[Exercise instructions]
Please copy every line from the records below that contains the string "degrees".

[Stored data]
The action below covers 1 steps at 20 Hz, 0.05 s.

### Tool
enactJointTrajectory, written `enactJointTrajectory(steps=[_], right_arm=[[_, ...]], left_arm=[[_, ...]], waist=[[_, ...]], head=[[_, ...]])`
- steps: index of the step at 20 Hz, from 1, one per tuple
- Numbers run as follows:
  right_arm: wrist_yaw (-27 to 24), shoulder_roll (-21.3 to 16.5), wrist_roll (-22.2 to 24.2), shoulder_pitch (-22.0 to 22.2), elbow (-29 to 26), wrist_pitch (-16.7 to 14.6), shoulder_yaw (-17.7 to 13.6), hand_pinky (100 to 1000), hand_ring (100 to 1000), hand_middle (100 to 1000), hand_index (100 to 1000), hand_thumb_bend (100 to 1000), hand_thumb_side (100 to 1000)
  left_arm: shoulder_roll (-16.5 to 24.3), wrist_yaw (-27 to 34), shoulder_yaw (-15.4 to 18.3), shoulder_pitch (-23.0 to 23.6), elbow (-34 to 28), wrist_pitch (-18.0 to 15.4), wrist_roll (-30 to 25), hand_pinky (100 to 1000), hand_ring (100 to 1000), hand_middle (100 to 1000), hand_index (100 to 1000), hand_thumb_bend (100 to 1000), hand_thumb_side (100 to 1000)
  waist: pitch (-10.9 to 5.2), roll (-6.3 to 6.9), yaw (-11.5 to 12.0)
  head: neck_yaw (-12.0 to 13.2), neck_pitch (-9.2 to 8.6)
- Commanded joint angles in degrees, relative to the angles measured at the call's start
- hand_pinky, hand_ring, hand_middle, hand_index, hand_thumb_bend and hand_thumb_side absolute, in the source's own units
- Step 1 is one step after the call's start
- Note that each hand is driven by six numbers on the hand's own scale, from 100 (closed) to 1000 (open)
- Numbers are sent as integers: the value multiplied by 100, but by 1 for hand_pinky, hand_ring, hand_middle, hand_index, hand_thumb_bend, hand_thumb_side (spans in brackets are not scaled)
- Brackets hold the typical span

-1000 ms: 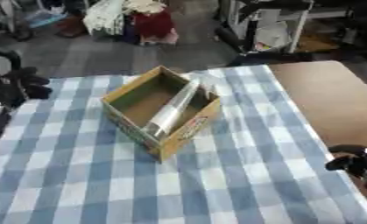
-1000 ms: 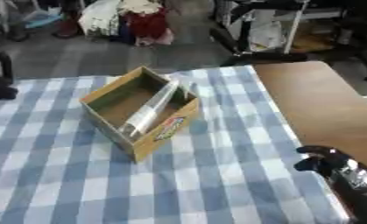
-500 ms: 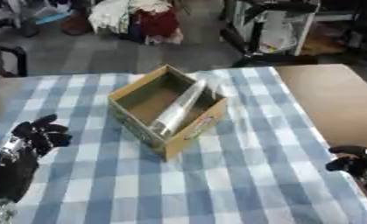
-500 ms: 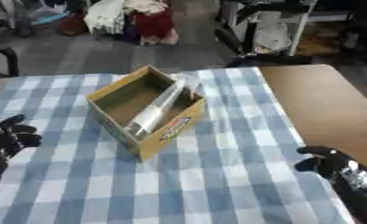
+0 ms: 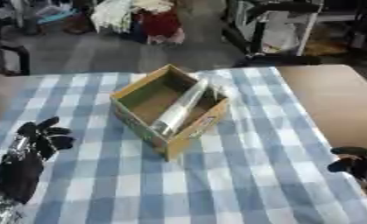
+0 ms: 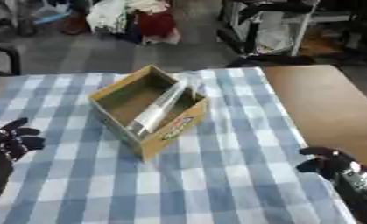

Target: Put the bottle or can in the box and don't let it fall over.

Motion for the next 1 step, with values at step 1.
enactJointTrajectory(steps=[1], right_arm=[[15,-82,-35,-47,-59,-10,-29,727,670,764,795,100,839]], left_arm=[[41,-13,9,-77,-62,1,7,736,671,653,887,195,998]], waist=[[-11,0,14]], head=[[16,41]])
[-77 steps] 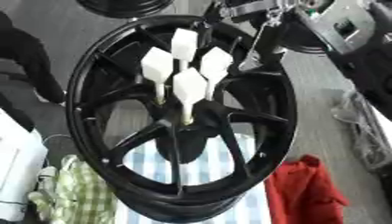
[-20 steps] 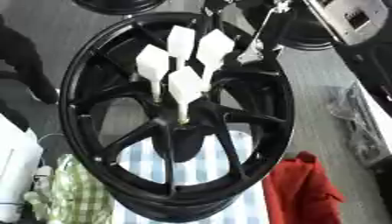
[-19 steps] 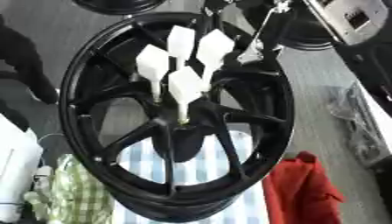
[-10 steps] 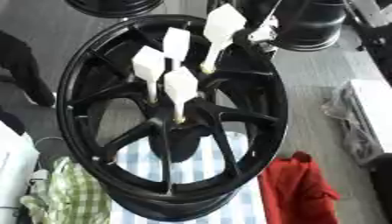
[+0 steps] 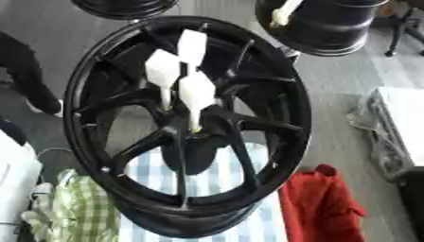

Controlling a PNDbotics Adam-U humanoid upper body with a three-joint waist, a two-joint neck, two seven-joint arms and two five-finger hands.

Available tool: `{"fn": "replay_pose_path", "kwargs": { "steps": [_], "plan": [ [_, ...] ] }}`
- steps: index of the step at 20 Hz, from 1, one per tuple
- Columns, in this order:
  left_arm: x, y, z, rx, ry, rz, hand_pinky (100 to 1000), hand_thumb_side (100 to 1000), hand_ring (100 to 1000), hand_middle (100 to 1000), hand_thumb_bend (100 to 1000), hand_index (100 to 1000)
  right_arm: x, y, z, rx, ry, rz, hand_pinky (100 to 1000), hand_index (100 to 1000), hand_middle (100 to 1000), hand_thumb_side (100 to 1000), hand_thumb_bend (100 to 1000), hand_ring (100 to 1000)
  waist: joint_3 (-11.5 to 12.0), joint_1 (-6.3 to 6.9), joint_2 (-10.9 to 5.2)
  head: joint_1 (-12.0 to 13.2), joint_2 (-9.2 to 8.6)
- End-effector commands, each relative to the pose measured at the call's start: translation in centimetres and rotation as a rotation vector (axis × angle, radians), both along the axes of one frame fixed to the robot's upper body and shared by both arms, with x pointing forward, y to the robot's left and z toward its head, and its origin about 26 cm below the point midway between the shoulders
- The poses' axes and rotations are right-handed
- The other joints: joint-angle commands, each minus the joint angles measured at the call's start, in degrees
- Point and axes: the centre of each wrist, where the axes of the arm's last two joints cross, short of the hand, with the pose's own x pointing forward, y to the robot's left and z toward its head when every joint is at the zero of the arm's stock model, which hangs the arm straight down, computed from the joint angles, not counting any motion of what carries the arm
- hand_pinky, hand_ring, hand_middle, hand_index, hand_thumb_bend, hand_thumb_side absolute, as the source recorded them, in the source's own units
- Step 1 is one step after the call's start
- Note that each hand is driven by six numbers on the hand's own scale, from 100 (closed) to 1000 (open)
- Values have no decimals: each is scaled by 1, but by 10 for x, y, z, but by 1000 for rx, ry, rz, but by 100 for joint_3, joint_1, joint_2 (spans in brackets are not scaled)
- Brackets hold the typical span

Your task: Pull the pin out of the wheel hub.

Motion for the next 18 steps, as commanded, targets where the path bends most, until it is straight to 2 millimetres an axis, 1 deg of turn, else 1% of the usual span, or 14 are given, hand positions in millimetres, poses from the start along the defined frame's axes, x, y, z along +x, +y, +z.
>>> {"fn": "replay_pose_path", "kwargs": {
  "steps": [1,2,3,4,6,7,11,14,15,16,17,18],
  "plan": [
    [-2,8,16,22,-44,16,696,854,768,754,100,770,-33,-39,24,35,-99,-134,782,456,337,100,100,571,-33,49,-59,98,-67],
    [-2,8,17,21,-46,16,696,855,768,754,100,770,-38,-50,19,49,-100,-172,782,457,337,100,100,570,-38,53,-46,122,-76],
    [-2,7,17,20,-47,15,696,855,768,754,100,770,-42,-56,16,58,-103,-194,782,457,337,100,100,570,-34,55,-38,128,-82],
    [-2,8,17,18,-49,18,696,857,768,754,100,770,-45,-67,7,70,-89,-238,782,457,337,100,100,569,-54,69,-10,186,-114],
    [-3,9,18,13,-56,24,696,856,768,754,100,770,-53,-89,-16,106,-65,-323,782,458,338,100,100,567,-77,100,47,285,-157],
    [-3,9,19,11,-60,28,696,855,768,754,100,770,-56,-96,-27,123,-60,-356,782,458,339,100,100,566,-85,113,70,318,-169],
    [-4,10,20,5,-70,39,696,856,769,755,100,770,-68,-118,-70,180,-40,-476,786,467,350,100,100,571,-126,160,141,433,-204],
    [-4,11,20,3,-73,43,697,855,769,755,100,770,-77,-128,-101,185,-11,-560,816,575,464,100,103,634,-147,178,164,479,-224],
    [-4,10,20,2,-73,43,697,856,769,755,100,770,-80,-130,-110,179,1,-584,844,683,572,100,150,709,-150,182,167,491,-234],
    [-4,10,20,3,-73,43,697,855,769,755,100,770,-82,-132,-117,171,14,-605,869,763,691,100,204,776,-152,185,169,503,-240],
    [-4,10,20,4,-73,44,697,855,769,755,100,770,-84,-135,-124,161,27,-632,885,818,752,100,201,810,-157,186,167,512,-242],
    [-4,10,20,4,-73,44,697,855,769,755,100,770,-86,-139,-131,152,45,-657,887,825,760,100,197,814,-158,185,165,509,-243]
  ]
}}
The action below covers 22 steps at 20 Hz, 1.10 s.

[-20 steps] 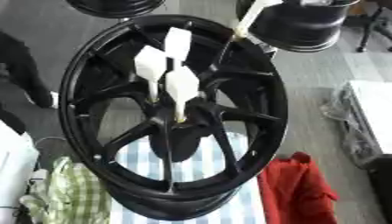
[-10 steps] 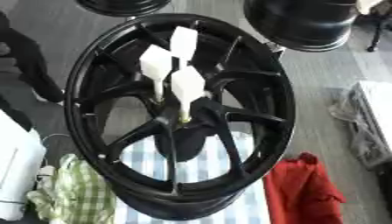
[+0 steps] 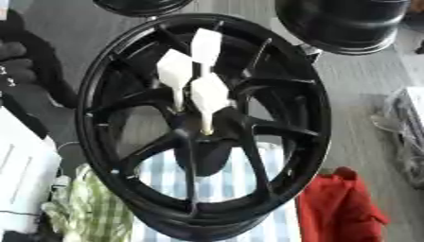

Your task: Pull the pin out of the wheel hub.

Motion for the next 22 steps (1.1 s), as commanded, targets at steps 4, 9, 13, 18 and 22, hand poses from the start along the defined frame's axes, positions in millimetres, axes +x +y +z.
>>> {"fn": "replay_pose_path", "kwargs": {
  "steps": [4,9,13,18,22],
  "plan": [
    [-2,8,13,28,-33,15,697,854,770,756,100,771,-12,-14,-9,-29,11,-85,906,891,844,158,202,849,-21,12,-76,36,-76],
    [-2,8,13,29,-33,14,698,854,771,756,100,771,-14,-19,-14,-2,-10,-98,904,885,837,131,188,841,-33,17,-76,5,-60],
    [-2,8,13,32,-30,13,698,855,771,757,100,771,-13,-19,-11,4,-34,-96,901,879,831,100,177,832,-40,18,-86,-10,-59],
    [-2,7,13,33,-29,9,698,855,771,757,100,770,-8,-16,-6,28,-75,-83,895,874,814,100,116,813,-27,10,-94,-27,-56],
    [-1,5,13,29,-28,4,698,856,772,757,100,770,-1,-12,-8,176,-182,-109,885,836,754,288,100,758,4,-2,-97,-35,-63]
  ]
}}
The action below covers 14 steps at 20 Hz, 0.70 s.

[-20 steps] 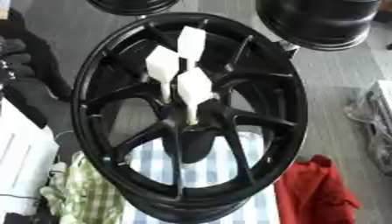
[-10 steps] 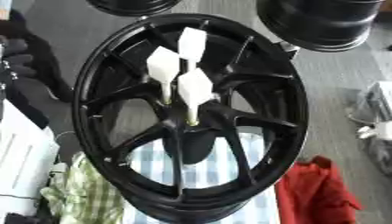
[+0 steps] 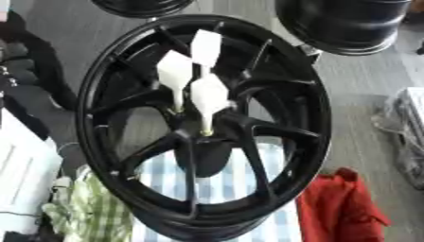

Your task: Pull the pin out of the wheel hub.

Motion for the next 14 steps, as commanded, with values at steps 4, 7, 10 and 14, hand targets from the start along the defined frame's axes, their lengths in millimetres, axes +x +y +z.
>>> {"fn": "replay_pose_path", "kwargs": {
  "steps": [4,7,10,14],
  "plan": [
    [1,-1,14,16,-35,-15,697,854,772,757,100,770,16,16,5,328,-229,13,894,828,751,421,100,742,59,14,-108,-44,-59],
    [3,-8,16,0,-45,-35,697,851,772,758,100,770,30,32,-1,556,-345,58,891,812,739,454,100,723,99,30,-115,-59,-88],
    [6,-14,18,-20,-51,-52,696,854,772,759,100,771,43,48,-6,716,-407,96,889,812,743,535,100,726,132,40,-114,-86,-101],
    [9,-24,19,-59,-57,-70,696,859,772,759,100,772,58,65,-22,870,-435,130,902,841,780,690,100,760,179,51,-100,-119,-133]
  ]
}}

[Exercise answer]
- Commanded joint angles in degrees, relative to the angles measured at the call's start
- The other joints: joint-angle commands, each minus the joint angles measured at the call's start, in degrees

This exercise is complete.